# WORK REQUEST:
The expected output is exactly the lines below, starting at the line with "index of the" and ending at the line with "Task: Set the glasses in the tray", both included; no other line belongs in it.

*** RAW DATA ***

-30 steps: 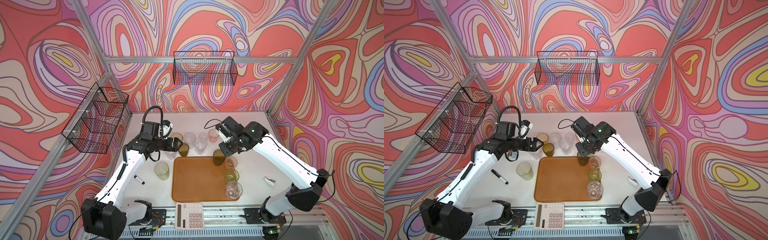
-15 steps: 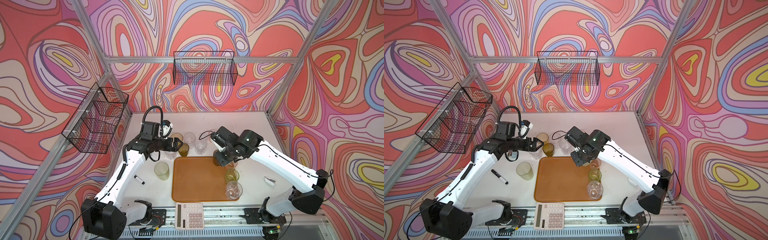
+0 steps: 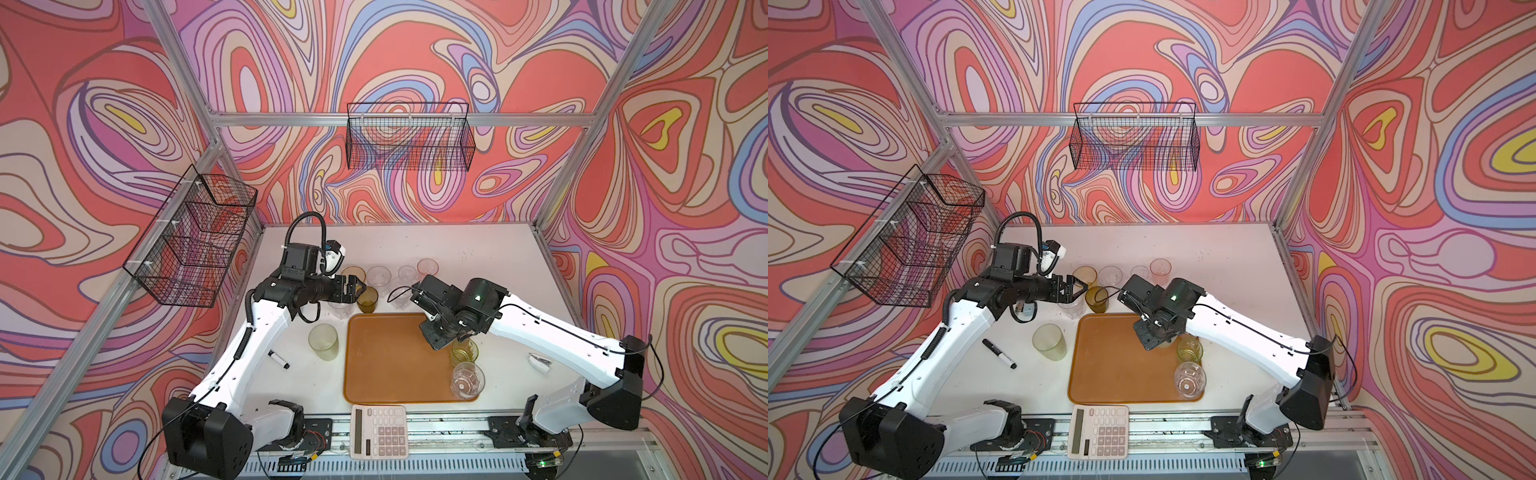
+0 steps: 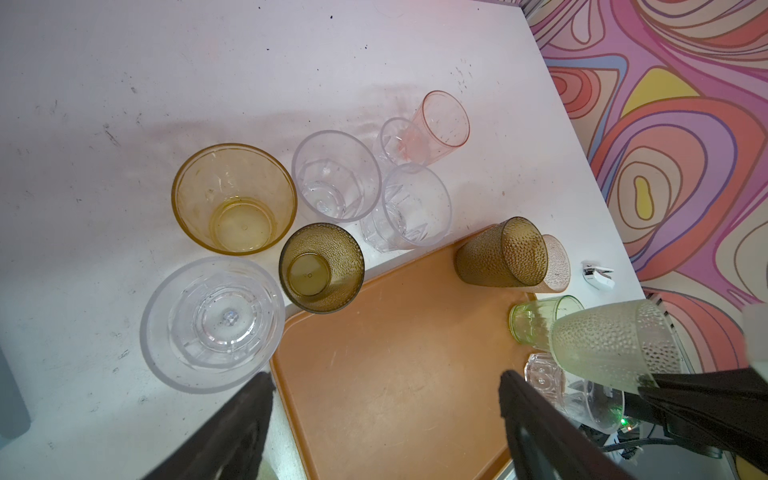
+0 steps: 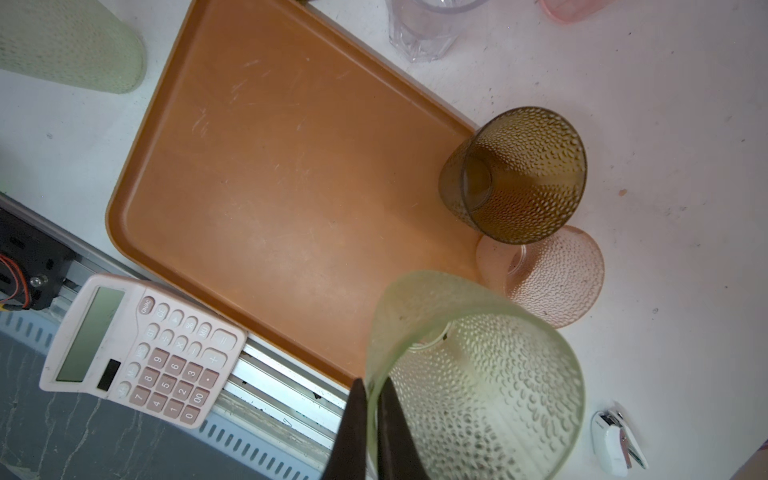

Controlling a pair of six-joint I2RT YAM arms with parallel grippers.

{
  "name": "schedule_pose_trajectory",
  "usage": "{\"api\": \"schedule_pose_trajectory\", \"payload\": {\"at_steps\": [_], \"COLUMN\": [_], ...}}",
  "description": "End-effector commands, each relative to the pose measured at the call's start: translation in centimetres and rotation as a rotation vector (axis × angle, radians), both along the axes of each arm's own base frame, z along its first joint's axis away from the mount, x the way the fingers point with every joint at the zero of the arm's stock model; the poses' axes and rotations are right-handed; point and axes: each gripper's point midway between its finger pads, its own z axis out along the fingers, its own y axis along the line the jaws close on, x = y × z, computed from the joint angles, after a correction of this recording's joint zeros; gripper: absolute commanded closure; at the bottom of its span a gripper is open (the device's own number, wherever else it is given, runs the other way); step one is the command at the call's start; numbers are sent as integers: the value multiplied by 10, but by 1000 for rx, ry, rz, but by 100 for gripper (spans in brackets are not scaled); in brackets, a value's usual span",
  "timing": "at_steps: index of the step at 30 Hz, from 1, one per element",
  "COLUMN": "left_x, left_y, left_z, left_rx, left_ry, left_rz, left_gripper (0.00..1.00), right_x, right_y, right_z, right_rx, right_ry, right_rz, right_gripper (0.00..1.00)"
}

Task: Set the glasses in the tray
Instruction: 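Lift the pale green cup with the right gripper toward the tray, then lower the pale green cup onto the tray beside the olive cup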

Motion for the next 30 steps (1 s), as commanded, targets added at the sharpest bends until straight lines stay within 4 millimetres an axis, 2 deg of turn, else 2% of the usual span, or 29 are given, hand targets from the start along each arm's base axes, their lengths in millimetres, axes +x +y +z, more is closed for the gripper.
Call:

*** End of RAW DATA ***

# THE COMPLETED TASK:
  "timing": "at_steps: index of the step at 30 Hz, from 1, one per element",
  "COLUMN": "left_x, left_y, left_z, left_rx, left_ry, left_rz, left_gripper (0.00..1.00), right_x, right_y, right_z, right_rx, right_ry, right_rz, right_gripper (0.00..1.00)"
}

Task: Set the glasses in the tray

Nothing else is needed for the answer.